部室に響くのは、寺尾華の悲鳴にも似た声だった。


「えーっと……波で、光に近くて、音じゃない。つまり、電磁波!」


白根彩鼓が即答した。ニヤニヤしている。


「はああ……電磁波って、電子レンジのやつ?」


「まあ、それも一種ね。波長が短いやつ。ちなみに私たちが使うアマチュア無線帯はVHFとかUHFって呼ばれてて、だいたいテレビと同じくらいの波長帯」


「ぶっちゃけ、何言ってるか、わかんない……」


華はプリントをくしゃくしゃにしながら崩れ落ちた。机の上には「アマチュア無線技士 国家試験対策ワークブック(3アマ編)」が開かれている。内容は回路図、アンテナ、電波の周波数、免許の種類と法律――文系JKには完全に未知の世界だ。


「安心して、最初はみんなそんな感じだったから」


そう言って励ますのは、月潟澄佳。今日もピシッと制服にカーディガンを羽織り、真面目に教科書を読み込んでいる。

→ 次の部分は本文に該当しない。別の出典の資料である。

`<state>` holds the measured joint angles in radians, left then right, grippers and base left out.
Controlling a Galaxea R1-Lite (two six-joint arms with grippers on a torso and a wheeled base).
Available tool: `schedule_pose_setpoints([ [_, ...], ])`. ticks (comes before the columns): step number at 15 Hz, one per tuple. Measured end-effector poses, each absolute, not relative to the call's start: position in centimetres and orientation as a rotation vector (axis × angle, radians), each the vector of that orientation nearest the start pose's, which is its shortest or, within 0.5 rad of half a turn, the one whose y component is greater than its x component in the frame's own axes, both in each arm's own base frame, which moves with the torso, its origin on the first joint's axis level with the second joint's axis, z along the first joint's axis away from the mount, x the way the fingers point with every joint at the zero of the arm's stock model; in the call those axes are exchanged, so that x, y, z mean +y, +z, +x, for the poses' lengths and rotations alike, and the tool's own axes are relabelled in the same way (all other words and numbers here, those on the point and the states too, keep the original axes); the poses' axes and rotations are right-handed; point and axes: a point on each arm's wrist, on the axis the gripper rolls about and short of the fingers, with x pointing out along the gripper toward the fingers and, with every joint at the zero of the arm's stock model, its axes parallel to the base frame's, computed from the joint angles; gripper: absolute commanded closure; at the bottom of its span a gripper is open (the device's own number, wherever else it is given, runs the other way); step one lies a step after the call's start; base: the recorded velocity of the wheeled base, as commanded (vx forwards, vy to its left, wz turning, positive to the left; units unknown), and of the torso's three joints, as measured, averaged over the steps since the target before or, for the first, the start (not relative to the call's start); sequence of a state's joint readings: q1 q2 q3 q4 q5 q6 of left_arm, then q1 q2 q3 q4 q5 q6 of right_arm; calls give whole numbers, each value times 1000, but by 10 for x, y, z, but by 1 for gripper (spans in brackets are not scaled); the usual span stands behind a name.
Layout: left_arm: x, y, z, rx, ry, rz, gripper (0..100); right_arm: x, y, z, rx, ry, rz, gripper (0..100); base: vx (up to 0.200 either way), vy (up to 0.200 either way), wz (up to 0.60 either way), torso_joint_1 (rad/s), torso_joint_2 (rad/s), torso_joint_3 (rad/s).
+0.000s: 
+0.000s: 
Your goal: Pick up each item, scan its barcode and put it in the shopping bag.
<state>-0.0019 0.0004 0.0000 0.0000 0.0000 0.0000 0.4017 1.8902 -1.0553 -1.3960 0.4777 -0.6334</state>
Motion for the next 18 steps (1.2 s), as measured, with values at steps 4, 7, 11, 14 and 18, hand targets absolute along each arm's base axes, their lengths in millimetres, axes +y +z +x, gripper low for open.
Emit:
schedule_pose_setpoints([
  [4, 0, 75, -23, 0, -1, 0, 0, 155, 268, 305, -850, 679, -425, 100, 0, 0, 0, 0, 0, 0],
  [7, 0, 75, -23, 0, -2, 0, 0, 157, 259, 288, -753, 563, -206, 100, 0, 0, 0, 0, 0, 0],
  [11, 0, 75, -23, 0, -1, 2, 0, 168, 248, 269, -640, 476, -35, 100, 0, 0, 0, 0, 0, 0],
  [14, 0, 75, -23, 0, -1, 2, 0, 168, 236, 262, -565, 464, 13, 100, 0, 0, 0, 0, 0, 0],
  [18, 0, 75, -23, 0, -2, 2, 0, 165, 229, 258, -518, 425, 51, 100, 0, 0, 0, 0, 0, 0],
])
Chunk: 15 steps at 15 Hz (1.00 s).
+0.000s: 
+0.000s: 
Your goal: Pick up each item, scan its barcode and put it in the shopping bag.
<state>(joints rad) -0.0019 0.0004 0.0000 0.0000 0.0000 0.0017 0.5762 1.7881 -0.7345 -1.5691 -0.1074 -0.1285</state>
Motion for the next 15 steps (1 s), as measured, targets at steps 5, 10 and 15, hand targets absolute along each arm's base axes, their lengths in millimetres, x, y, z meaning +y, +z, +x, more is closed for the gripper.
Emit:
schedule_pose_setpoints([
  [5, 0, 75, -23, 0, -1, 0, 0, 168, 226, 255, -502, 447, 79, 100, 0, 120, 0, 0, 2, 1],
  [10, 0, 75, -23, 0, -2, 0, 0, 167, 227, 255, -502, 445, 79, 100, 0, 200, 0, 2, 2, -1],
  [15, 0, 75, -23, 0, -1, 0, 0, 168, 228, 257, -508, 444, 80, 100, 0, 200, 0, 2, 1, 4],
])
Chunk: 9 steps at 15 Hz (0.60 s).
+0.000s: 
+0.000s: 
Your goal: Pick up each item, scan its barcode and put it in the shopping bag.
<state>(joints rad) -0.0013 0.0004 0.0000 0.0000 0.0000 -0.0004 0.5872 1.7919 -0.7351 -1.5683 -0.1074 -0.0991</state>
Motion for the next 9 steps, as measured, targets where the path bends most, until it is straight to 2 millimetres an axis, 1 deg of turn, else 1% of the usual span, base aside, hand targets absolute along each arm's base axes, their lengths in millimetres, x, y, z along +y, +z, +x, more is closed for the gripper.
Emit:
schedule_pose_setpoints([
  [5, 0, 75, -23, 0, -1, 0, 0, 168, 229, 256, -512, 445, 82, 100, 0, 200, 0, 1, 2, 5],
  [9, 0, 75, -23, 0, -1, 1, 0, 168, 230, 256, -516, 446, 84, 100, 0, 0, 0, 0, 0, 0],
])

「わたしも最初、“共振回路”を“共鳴する魚介の料理”だと思ってたから」


「それはさすがに勘違いすぎでは……?」


西蒲真宵が呆れつつも苦笑した。


「でも、華ちゃん、意外と筋いいと思うよ。さっきの“搬送波ってなに?”って質問、ちゃんと本質ついてたし」


「ほんとに? 私、何も考えずに聞いたけど?」


「それが天才ってことじゃん!」

彩鼓が笑いながら肩を叩く。


「ただまあ、確かに量が多いのは事実。1週間で3アマ一発合格はちょっと無理かもね〜」


「ひ、1週間で取ろうとしてたの!? それはむしろ無謀!」


真宵が即ツッコミを入れる。



---


その日の部活の終わり、華は放課後の部室で一人残っていた。机の上には、ラジオとイヤホン、そしてワークブック。


「うーん、周波数って、結局“速さ”なんだよね……?」


ふと、イヤホンを耳にあてると、ガー…というホワイトノイズの中に、うっすらと人の声が聞こえた。


> 「こちらはJS0XYZ、CQ、CQ……」




「……!」


胸が高鳴る。


“誰かが、空を通じてしゃべってる”


今はまだ聞くだけ。でも、もしこれを自分の声でやれたら――。


「よし……やるぞっ!」


鼻息荒く立ち上がった華は、プリントを握りしめて部室を飛び出した。


帰り道の坂の途中、背中に届いた夕陽のあたたかさが、今日だけはちょっとだけ応援してくれているような気がした。